Features

Building with bottle bricks

By: Julie Servidio

Reduce, reuse and recycle. This is the motto taught to millions in hopes of a better future with less waste. Students here at JCHS do their part, recycling water bottles in class or during lunch, but what if instead of sendingthese bottles to be recycled, they were used to build a classroom?

Although it may seem far-fetched, this is actually happening in Guatemala. Communities in Guatemala, and recently in El Salvador, have become the proud owners of their very own bottle school that they built themselves with the help of the organization Hug It Forward. These schools will allow the children in that village to have an education that they may never have had otherwise.

What is a bottle school? A bottle school is a building made of what are called eco-bricks. An eco-brick is made of plastic bottles which are filled with trash such as empty chip bags, polystyrene and other non-recyclables until they are hard and compact like bricks. The bottles are then placed in between chicken wire and covered with cement. These bricks are durable and used to build schools cheaply and efficiently, with each classroom averaging only around $6,500 to make. Each classroom takes 6,200 eco-bricks to build and is constructed, by hand, by members of the community including the children who will one day attend classes there.

In addition to members of the community building the schools, volunteers travel to Guatemala with Hug It Forward and help construct the schools. Recently Ms. Broffman, a teacher here at James Caldwell High School, was one of these volunteers. Three JCHS alumni, Chris Dalla Riva, Andrew Goodman, and Val Coughlin, accompanied her to assist in building bottle schools. They traveled in a group of twenty-three people, five of which were members of the Hug It Forward Organization. While there they worked on two different bottle schools; one in Xesuj, Guatemala and one in Chisunuc, Guatemala. They helped mix cement, stuff bottles, and line bottles between chicken wire in Xesuj as well as finished painting the school in Chisunuc.

In addition to the volunteer work they were also able to visit some Mayan ruins and attend the inauguration ceremony for the completed school in Chisunuc. They also were able to spend time with the people of the communities they assisted. They were able to play with the children of the villages as well as visit a special education school and the homes of some village members. Ms. Broffman commented on how fantastic the experience was and noted a few aspects of the trip that were particularly moving. For one it was amazing to see how twenty-three people, mostly complete strangers to one another could come from all over the United States, and bond so quickly. She claimed that in just the seven day span of the trip, from July 8th though July 14th, they had become a family. It was also remarkable to her how, in the midst of poverty, the villagers were so generous and kind to them. She recounted one memory in particular of how all 400 of the children in the village could play together with only two balls to share. The sense of community she felt while she was there was astounding.

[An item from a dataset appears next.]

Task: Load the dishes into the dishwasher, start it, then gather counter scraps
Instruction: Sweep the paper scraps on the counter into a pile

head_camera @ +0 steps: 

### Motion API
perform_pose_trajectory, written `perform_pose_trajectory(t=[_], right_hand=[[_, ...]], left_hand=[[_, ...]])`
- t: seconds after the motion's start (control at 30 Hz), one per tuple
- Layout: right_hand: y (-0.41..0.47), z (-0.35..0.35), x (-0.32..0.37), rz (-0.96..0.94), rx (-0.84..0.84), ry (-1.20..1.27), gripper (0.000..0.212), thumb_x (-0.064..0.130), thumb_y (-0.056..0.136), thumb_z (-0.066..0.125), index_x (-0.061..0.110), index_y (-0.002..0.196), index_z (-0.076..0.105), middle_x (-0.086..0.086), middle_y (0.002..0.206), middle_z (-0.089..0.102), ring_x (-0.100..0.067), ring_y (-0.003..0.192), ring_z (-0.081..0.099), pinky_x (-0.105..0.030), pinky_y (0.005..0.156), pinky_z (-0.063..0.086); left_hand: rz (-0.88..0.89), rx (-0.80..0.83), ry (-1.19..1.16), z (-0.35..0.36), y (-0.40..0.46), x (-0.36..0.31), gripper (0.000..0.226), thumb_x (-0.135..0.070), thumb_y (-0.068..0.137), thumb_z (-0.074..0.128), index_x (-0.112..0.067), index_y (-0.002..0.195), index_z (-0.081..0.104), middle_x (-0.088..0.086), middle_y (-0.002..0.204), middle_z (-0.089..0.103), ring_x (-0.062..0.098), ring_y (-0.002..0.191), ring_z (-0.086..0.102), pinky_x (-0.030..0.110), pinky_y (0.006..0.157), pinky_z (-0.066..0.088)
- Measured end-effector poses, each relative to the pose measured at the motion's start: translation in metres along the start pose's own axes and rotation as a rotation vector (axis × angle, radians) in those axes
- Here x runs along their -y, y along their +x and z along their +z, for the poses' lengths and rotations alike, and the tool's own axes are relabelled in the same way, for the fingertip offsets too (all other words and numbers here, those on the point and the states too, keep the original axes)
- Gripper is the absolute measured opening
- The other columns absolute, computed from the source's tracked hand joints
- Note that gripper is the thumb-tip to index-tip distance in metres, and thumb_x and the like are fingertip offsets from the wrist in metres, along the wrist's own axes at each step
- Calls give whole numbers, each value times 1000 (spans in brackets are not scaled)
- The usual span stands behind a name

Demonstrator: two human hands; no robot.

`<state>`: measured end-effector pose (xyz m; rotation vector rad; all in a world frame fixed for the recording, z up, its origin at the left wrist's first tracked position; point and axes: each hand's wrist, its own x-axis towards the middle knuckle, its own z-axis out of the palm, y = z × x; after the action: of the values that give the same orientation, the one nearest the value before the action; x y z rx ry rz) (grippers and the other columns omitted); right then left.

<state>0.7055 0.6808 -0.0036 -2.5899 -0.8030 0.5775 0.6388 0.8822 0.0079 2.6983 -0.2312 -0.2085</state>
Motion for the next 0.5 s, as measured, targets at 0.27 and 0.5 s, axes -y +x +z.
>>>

It truly is incredible what one small village can accomplish by working together as a community. Ms. Broffman stated that she was, “so happy to do something that connected education to environmental awareness and to see such a strong

sense of community amongst people”. She also claimed that it is one thing to know intellectually about the conditions of those less fortunate and how they live but to see and experience it is a whole new level of understanding that cannot otherwise be obtained. She is planning to take another trip with Hug It Forward this upcoming summer from August 14th through August 20th and if anyone is interested in this life-changing experience they should contact her. Without Hug It Forward none of this would have been possible. Their goal is to help bring the opportunity of education to those who need it so that they can create a better life for themselves and their families.

More information about Hug It Forward can be found at http://hugitforward.org/. When asked about the history of their cause a representative named Adam stated, “We actually keep this off the website for a very specific reason. We want to make sure people understand that it is not about “us” and the really important thing is the communities that we serve.” That being said, he shared a lot of information in regards to the goals of Hug It Forward and their approach to helping others. They state strongly that they, “do not build bottle schools: communities do. We are facilitators, giving them the tools to do what they know how to do.” Hug It Forward is a fantastic cause which is always looking for more volunteers. If traveling out to Guatemalais not an option, the organization also takes donations to help the cause. Information on how to donate can be found on the previously listed website. The Hug It Forward program is by no means limited to Guatemala, the majority of their work has been in that country and Latin America as a whole, but they have also made available a free step by step manual to, “build your own bottle school in your community.” With the help of volunteers, this organization has helped empower communities to make a difference and better their lives through education, a priceless tool. It is truly fascinating; a priceless tool largely made of a community’s will to better their lives.